● ABOUT THIS EXERCISE: Among the entries below, please show each line that carries the word "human".
Segment Open
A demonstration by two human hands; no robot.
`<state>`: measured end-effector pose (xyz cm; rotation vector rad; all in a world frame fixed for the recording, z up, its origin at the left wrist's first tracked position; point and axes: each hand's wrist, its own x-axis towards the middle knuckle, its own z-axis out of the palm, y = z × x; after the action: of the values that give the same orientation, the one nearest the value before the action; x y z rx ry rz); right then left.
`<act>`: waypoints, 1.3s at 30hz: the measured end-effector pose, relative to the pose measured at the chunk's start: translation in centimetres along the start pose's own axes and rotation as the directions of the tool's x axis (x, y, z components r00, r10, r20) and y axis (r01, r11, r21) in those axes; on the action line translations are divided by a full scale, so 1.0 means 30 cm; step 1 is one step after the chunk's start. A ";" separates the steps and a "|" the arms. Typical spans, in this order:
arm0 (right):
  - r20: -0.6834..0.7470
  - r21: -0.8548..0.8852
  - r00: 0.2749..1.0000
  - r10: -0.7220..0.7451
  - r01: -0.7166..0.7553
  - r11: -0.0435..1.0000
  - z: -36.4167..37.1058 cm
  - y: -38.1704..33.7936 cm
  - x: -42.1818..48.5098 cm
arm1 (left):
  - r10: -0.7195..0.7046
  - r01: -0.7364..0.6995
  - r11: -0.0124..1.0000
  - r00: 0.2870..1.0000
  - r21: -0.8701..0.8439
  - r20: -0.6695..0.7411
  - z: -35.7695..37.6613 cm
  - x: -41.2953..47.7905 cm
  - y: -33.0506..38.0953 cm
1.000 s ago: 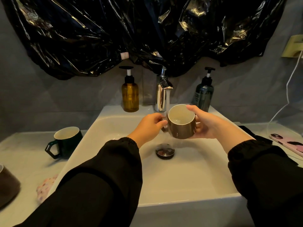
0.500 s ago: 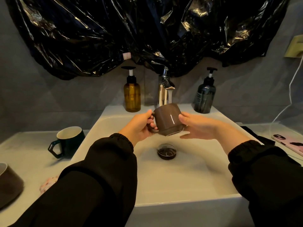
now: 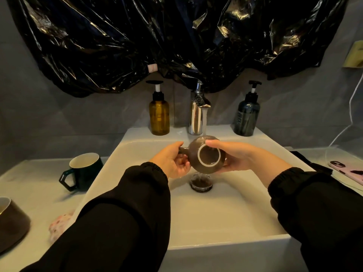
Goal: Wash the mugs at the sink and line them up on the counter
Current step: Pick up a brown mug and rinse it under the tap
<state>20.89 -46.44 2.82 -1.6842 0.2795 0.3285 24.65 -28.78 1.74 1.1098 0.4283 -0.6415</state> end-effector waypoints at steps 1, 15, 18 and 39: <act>-0.011 0.042 0.999 0.045 -0.045 0.998 -0.003 -0.003 0.003 | 0.000 0.000 1.000 1.000 -0.001 0.003 0.005 0.006 -0.001; -0.076 0.105 0.993 0.090 -0.082 0.991 0.030 -0.039 0.024 | 0.022 -0.021 1.000 0.998 -0.006 0.064 0.004 0.043 0.032; 0.009 0.022 0.998 -0.054 0.054 0.998 -0.023 -0.027 0.013 | 0.058 -0.067 0.996 0.988 0.059 0.141 0.006 0.030 0.035; 0.057 -0.434 0.938 -0.343 0.332 0.837 -0.046 -0.057 -0.053 | 0.338 -0.428 0.746 0.903 0.511 0.264 0.018 -0.070 0.006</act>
<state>20.13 -47.59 5.16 -2.1439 -0.0920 0.1072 23.21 -28.67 3.37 1.6412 -0.1539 -0.4841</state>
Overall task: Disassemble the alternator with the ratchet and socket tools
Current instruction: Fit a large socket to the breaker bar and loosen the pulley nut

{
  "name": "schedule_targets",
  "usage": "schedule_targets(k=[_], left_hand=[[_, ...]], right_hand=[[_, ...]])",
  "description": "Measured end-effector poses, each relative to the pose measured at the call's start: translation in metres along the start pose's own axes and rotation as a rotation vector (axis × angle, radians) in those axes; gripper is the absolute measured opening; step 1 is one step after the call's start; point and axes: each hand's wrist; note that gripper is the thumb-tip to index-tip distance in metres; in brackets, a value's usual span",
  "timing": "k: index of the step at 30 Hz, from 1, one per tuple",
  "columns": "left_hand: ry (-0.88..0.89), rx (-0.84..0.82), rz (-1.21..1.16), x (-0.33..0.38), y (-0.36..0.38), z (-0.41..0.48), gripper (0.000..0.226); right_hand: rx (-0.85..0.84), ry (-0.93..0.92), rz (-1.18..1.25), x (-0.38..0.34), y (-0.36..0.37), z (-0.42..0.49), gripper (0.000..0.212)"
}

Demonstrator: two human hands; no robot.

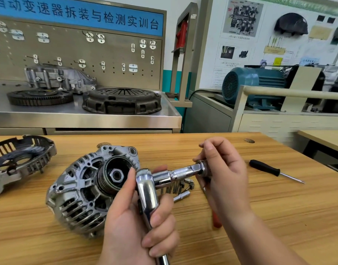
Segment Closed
● ANSWER BOX:
A demonstration by two human hands; no robot.
Demonstrator: two human hands; no robot.

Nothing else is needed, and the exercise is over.